Aim of the task: How many lines in the data below contain the string "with"? State that number only.

Given data:

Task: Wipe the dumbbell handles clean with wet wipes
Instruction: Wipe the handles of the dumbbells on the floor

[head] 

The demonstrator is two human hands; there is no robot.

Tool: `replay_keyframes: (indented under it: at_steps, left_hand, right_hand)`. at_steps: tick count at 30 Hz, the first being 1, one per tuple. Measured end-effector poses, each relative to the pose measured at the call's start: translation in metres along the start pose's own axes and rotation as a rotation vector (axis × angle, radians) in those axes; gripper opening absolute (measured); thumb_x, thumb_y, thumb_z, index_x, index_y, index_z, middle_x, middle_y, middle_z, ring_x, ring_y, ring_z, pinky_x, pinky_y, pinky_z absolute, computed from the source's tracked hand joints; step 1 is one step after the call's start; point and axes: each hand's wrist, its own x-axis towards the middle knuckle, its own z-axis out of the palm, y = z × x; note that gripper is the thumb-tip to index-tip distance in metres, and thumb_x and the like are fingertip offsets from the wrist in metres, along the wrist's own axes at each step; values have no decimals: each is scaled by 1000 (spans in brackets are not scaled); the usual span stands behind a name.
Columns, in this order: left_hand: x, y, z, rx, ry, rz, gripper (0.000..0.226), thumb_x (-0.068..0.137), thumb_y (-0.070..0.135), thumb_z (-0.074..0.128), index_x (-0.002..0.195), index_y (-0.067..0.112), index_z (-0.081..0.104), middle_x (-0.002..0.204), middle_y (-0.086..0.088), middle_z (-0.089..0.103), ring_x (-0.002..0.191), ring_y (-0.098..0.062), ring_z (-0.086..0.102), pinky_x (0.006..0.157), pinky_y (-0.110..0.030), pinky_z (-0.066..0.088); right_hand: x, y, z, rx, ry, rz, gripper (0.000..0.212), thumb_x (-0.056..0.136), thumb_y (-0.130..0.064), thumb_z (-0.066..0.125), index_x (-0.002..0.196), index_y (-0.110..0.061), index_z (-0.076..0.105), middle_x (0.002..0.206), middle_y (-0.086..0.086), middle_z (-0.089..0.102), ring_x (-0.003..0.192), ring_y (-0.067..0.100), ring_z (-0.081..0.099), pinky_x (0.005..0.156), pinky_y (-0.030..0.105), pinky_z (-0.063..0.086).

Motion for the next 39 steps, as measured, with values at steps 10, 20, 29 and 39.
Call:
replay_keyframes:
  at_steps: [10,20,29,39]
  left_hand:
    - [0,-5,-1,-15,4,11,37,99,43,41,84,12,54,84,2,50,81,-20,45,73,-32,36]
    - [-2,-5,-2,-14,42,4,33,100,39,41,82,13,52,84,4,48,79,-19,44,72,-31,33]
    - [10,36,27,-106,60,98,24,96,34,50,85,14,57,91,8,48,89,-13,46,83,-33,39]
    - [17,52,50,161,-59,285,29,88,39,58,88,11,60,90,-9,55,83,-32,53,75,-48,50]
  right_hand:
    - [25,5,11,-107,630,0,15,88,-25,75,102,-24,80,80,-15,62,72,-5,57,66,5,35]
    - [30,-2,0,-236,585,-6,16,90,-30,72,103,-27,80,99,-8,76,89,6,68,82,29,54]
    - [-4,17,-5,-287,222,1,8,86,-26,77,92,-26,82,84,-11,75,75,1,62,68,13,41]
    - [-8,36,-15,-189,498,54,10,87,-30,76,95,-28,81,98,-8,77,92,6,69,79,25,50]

Your solution: 2